Napoleone scese dal suo cocchio e si lisciò la marsina. Un uomo gli si fece incontro sorridente, mentre altri nobili parlottavano e ridevano pronti per unirsi al loro sovrano. I cortigiani stavano caricando i fucili e allestendo le tende per il banchetto che si sarebbe tenuto quando il sovrano sarebbe stato soddisfatto delle prede catturate.
«Generale Berthier, avete preparato tutto?» chiese l’imperatore.
«Certo, Maestà!» rispose il generale. «Troverà la caccia degna della sua vittoria contro i Russi e i Prussiani.»
«Eccellente!» commentò Napoleone.
«Ora, Maestà, se mi volete seguire, ci spostiamo verso la zona della battuta» continuò Berthier con un inchino che gli fece quasi toccare la fronte a terra. Aveva impiegato tutti i suoi uomini per raccogliere almeno tremila conigli dalle fattorie vicine, niente sarebbe andato storto.

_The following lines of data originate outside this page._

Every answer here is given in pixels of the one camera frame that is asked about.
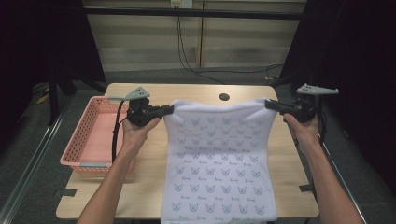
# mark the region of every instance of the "black backdrop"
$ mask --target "black backdrop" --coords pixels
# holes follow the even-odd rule
[[[59,10],[68,7],[81,10]],[[105,81],[80,0],[2,0],[0,38],[1,145],[30,102],[33,86],[48,82],[51,73],[59,84],[80,78]]]
[[[281,77],[339,89],[325,101],[396,195],[396,2],[308,1]]]

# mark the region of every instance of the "patterned towel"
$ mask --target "patterned towel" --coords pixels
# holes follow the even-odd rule
[[[237,105],[175,100],[164,117],[169,149],[161,223],[277,219],[267,166],[276,112],[265,98]]]

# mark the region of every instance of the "hand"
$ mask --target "hand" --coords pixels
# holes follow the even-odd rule
[[[146,126],[137,127],[133,125],[128,119],[122,122],[123,137],[122,137],[122,153],[127,153],[131,158],[135,157],[139,149],[143,146],[148,133],[151,131],[161,119],[152,119]]]
[[[300,150],[309,156],[316,148],[321,148],[318,137],[318,118],[314,117],[306,123],[300,123],[293,115],[285,114],[284,119],[291,126],[291,135],[297,138]]]

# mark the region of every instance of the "pink basket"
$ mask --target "pink basket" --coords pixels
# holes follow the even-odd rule
[[[88,102],[75,129],[61,164],[78,172],[105,173],[111,167],[111,145],[118,104],[111,104],[105,96],[94,96]],[[125,118],[128,105],[123,105],[120,119]],[[117,140],[117,151],[122,145],[122,125]],[[131,162],[129,172],[133,170]]]

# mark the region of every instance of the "cable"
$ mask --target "cable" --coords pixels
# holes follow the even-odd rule
[[[290,79],[292,79],[293,77],[296,77],[300,73],[301,73],[301,70],[296,70],[296,71],[290,73],[288,76],[283,76],[283,77],[277,79],[275,82],[271,83],[269,86],[271,86],[272,88],[276,88],[280,85],[286,84],[286,83],[288,83],[288,81]]]
[[[181,52],[180,52],[180,47],[181,47],[181,52],[183,53],[184,56],[184,61],[186,62],[186,65],[183,63],[183,60],[181,58]],[[237,74],[254,74],[254,73],[265,73],[267,74],[267,80],[270,79],[268,71],[275,69],[279,66],[282,66],[283,63],[280,64],[272,64],[266,67],[265,69],[262,70],[256,70],[256,71],[230,71],[230,70],[206,70],[206,71],[196,71],[191,68],[189,61],[187,60],[186,52],[184,50],[184,43],[183,43],[183,37],[181,34],[181,25],[180,25],[180,17],[177,17],[177,50],[178,50],[178,58],[180,60],[181,65],[186,69],[187,71],[193,72],[195,75],[200,76],[200,77],[206,77],[211,80],[214,80],[216,82],[219,82],[221,84],[225,84],[224,82],[221,82],[213,77],[208,77],[208,76],[203,76],[202,73],[237,73]]]
[[[120,121],[120,124],[122,124],[126,119],[128,119],[128,118],[124,118],[124,119],[122,119],[121,121]]]
[[[182,52],[183,52],[183,55],[184,55],[184,60],[186,61],[186,64],[187,64],[188,67],[186,67],[186,65],[185,65],[185,64],[183,63],[183,61],[181,60],[180,44],[181,44],[181,49],[182,49]],[[178,58],[180,59],[180,63],[181,63],[181,65],[184,67],[184,69],[186,69],[187,71],[190,71],[190,72],[194,73],[195,75],[197,75],[197,76],[199,76],[199,77],[206,77],[206,78],[209,78],[209,79],[211,79],[211,80],[213,80],[213,81],[216,81],[216,82],[218,82],[218,83],[220,83],[220,84],[225,85],[224,82],[222,82],[222,81],[220,81],[220,80],[217,80],[217,79],[215,79],[215,78],[213,78],[213,77],[207,77],[207,76],[200,75],[199,73],[197,73],[196,71],[194,71],[194,70],[190,67],[189,61],[187,60],[186,52],[185,52],[185,50],[184,50],[183,38],[182,38],[182,35],[181,35],[181,27],[180,27],[180,17],[177,17],[177,50],[178,50]]]
[[[114,160],[116,159],[117,156],[117,138],[119,136],[119,129],[120,129],[120,125],[121,122],[124,121],[124,119],[119,122],[120,120],[120,112],[122,110],[122,105],[123,105],[124,101],[121,100],[120,105],[119,105],[119,109],[117,111],[117,116],[116,116],[116,124],[114,125],[114,131],[113,131],[113,141],[111,144],[111,161],[114,162]]]

Il generale fece un cenno. I conigli vennero liberati: Napoleone e gli altri nobili risero, vedendo quel tappeto bianco che si fece loro incontro.
Il sorriso però si tramutò in sorpresa, quando quelle creaturine, affamate dopo giorni nelle gabbie a digiuno, sciamarono sui presenti. Napoleone sparò, ma quella muta inferocita si era ormai fatta incontro, saltando e mordendo con una crudeltà sorprendete per degli animali così innocenti.
«Ritirata!» gridò Napoleone e scappò, come un coniglio, senza vittoria.